Task prompt:
Reproduce, word for word, the lines in the material below starting with the one that has "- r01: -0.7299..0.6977" and going on through the one that has "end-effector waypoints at". Leave out all pictures.
--- START ---
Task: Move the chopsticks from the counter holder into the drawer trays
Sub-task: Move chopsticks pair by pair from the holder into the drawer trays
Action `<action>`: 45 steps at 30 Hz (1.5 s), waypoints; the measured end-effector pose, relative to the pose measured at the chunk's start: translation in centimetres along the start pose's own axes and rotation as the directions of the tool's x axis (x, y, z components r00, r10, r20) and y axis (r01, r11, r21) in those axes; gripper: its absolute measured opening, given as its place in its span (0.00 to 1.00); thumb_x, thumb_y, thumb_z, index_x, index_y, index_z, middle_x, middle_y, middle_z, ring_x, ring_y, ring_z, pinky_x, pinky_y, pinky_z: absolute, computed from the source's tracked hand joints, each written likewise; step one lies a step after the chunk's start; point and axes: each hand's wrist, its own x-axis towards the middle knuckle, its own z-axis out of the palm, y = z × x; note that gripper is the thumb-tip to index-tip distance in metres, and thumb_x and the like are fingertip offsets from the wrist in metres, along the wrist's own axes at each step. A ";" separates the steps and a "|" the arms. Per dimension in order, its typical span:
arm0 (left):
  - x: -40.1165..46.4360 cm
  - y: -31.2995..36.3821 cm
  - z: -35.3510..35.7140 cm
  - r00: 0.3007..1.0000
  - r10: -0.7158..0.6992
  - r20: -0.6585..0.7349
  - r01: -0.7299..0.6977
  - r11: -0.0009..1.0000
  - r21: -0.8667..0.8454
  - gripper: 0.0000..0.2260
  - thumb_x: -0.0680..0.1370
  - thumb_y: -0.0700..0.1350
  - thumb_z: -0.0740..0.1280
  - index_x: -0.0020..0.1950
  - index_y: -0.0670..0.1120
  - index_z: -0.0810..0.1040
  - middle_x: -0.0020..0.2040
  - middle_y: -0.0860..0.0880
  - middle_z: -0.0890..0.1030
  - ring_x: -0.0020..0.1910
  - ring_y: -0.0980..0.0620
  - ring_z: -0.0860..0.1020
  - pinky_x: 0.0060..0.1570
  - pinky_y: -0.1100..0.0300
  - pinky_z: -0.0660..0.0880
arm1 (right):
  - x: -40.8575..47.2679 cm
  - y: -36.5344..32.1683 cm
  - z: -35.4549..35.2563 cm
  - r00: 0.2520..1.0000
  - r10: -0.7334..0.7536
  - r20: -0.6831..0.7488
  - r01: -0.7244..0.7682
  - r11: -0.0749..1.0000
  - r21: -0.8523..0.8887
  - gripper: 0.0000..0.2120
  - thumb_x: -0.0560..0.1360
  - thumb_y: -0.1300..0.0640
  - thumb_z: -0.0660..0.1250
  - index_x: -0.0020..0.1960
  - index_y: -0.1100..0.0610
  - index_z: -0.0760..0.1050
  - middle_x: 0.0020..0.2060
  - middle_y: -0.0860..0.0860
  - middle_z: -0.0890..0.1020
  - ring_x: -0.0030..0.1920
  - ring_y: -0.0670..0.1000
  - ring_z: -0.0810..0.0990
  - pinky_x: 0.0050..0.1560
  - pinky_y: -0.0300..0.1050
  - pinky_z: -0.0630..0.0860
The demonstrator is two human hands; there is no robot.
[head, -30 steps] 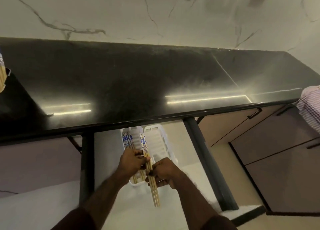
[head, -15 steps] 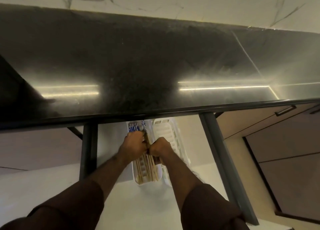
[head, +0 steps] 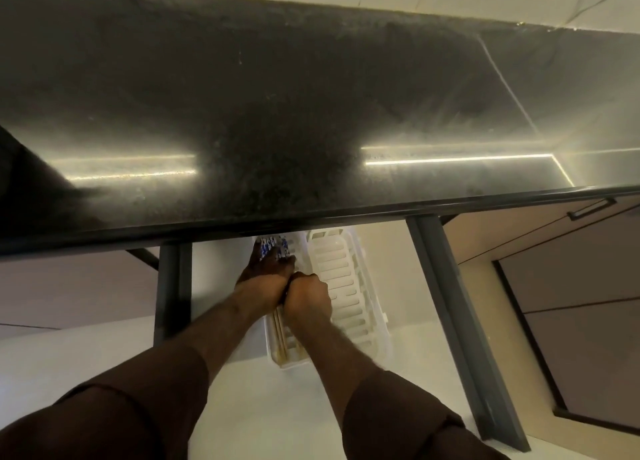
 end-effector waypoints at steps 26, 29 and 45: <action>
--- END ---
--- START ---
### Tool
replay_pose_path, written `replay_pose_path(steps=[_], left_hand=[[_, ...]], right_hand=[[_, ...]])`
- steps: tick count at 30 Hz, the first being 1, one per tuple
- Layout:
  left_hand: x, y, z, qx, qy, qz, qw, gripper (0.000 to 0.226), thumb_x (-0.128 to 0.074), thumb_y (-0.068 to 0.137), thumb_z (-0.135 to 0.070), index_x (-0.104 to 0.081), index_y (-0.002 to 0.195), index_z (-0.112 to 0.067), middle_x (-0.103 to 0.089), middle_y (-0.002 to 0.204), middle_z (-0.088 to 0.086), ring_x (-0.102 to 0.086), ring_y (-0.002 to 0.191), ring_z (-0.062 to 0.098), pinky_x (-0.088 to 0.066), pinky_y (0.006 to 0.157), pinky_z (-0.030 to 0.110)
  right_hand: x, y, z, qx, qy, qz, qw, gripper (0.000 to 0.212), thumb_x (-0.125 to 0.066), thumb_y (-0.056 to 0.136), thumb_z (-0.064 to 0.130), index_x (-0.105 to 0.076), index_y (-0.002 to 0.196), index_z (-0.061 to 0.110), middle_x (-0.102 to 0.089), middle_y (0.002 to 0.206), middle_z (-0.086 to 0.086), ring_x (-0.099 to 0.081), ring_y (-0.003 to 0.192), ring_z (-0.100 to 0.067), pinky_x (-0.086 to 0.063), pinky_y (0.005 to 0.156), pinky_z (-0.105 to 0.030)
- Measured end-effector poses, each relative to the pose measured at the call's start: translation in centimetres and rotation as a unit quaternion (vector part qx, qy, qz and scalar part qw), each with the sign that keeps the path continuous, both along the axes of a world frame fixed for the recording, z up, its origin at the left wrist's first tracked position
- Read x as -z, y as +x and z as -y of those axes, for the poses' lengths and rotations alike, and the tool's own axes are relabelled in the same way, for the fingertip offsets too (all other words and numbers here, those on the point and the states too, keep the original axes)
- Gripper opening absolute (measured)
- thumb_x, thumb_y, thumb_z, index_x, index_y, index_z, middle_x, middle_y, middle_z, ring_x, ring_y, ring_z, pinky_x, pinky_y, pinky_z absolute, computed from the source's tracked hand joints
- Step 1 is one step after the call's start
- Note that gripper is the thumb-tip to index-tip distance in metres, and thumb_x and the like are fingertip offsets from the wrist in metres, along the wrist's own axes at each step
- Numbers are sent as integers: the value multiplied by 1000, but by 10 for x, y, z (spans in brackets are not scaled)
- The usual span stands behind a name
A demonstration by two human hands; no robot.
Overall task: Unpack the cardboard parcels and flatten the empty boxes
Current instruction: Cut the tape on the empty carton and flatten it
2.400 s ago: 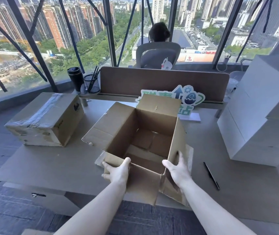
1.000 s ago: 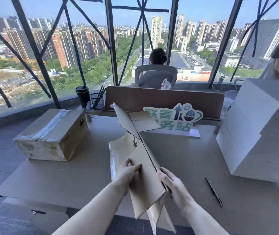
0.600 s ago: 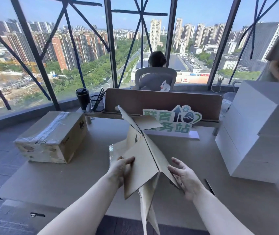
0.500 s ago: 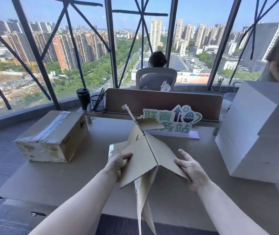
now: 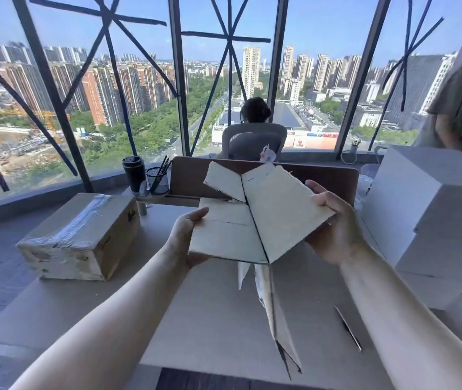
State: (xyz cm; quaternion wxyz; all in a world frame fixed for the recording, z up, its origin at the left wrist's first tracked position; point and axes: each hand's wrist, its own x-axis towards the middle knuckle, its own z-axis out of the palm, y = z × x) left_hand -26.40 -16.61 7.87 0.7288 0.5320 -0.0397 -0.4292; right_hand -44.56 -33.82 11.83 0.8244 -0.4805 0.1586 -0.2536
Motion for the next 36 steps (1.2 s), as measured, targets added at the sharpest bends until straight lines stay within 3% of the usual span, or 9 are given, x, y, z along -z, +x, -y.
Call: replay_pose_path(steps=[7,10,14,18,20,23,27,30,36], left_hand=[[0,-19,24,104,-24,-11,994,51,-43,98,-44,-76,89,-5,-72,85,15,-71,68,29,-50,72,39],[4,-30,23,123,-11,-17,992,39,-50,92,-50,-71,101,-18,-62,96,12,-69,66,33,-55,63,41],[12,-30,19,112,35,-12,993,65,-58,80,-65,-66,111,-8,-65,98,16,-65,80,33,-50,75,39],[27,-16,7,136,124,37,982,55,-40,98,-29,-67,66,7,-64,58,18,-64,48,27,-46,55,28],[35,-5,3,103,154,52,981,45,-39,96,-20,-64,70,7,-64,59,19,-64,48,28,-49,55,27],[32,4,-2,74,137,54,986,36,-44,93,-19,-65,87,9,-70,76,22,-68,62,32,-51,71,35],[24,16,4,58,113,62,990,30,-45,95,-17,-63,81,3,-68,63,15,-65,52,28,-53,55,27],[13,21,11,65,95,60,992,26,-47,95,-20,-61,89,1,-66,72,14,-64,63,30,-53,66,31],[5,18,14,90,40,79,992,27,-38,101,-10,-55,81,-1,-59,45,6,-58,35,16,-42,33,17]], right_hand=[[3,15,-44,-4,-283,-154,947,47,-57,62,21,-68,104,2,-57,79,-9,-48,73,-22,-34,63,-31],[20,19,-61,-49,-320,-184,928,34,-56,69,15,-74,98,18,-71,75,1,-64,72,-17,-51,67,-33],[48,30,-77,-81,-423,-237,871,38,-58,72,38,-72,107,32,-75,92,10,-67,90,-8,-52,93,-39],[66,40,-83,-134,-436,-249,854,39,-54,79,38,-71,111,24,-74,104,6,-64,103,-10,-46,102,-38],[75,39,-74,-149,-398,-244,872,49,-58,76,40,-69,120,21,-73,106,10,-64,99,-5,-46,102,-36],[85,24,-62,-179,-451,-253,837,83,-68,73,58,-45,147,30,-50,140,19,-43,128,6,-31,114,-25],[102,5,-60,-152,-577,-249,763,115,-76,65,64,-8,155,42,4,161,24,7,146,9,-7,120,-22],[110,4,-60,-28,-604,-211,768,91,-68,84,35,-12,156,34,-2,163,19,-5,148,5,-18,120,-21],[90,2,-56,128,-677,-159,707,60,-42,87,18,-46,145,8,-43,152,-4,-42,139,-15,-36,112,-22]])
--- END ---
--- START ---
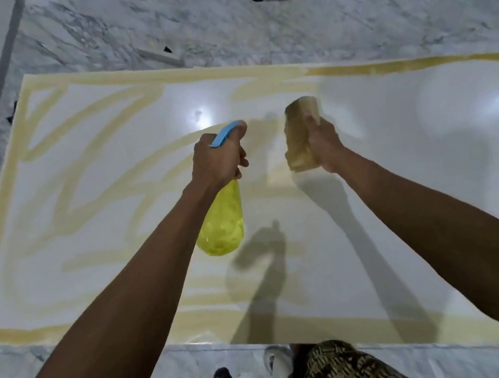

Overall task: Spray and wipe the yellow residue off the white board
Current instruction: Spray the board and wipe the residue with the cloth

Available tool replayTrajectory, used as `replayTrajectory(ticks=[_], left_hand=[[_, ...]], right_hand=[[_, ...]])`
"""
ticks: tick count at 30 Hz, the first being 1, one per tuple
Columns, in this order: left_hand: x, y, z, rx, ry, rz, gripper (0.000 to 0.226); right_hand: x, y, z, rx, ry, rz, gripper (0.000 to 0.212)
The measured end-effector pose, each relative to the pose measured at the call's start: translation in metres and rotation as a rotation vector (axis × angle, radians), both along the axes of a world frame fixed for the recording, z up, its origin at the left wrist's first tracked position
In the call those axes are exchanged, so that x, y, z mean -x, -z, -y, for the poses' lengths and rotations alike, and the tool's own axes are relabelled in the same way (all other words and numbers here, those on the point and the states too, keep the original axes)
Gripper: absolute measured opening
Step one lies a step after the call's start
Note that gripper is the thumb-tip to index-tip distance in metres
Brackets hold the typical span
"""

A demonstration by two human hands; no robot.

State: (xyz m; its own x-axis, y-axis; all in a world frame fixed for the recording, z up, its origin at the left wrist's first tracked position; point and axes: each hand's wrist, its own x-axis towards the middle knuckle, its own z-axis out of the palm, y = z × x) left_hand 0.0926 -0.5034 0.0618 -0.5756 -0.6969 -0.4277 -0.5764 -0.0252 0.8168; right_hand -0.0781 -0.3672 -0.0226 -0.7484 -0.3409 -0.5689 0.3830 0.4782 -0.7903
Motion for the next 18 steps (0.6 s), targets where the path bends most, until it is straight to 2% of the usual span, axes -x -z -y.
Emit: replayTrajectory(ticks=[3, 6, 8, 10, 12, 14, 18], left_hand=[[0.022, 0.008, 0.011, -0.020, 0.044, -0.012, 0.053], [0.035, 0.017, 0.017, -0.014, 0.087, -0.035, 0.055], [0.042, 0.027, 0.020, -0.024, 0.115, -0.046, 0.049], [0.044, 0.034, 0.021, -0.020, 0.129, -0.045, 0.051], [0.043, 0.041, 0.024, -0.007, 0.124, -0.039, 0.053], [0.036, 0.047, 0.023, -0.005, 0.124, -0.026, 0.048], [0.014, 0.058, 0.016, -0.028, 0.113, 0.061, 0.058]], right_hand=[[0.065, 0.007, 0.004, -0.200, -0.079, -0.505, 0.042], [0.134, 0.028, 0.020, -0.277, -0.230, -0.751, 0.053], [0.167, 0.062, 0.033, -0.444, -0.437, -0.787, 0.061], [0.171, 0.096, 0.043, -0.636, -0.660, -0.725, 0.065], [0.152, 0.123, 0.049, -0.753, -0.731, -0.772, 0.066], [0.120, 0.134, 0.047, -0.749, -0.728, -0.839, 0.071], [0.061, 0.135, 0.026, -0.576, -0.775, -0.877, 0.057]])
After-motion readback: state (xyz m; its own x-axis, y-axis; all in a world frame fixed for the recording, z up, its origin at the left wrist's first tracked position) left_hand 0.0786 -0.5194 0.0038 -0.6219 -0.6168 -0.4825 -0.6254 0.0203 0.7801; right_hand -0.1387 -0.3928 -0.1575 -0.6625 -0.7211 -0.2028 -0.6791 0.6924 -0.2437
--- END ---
Exercise solution:
  - r01: -0.7299..0.6977
  - r11: -0.0009..1.0000
  - r21: -0.8667..0.8454
  - gripper: 0.0000..0.2260
  - thumb_x: -0.0680..0.1370
  - thumb_y: -0.0700..0.1350
  - thumb_z: -0.0740..0.1280
  - index_x: -0.0020..0.1950
  - index_y: -0.0670..0.1120
  - index_z: -0.0810..0.1040
  - middle_x: -0.0020..0.2040
  - middle_y: -0.0860..0.0880
  - middle_z: -0.0890..0.1030
  - ring_x: -0.0020..0.1910
  - ring_y: -0.0980..0.0620
  - ring_z: -0.0860..0.1020
  - pinky_x: 0.0060..0.1570
  - pinky_y: -0.1100..0.0300
  - pinky_z: -0.0660..0.0880
arm1 (right):
  - x: -40.8575..47.2679 cm
  - y: -36.5344..32.1683 cm
  - z: -35.4549..35.2563 cm
  - r00: 0.2520..1.0000
  - r10: -0.7334..0.7536
  - r20: -0.6831..0.7488
  - r01: -0.7244..0.7682
  - r11: -0.0749..1.0000
  - r21: -0.8523..0.8887
  - gripper: 0.0000..0.2120
  - thumb_x: -0.0560..0.1360
  - thumb_y: -0.1300..0.0640
  - thumb_z: -0.0660..0.1250
  - index_x: -0.0020..0.1960
  - index_y: -0.1100..0.0610
  - index_z: -0.0760..0.1050
  - middle_x: 0.0020..0.2060
  - middle_y: -0.0860..0.0860
  - middle_z: -0.0890..0.1020
  - ring_x: -0.0030..0.1920
  - ring_y: -0.0670..0.1000
  - ring_z: -0.0810..0.0990
  - pinky_x: 0.0050..0.1560
  - pinky_y: -0.0300..0.1050
  - pinky_z: -0.0630..0.0860
The demonstrator is two human hands; there is no robot.
[head, -30 steps] 
[head, -15 steps] 
[head, +0 steps] 
 end-effector waypoints at steps 26, 29 and 45: <action>

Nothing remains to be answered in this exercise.